-- Your assignment --
In the data below, find every line with the word "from" and copy it.
Content starts
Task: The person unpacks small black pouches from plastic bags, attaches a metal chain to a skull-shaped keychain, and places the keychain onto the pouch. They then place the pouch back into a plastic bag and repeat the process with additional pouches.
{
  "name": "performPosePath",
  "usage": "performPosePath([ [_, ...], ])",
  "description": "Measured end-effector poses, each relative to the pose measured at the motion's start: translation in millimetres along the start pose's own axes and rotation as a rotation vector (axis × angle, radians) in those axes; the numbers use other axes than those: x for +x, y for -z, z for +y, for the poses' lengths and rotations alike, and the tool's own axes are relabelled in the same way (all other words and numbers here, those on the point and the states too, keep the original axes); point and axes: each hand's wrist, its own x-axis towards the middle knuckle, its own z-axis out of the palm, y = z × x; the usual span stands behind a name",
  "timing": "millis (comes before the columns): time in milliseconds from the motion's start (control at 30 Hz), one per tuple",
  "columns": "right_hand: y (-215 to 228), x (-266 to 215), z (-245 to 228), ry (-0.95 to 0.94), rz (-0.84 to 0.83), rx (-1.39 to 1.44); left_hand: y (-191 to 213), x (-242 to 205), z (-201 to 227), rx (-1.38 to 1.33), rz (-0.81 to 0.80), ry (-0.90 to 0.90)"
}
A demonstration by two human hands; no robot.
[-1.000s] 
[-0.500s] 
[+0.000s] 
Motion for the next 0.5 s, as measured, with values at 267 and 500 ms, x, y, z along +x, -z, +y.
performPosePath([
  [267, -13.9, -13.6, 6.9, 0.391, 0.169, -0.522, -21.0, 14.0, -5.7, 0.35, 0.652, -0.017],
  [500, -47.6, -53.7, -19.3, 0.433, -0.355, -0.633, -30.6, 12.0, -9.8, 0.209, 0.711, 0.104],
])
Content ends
-- Reply --
Task: The person unpacks small black pouches from plastic bags, attaches a metal chain to a skull-shaped keychain, and places the keychain onto the pouch. They then place the pouch back into a plastic bag and repeat the process with additional pouches.
  "timing": "millis (comes before the columns): time in milliseconds from the motion's start (control at 30 Hz), one per tuple",

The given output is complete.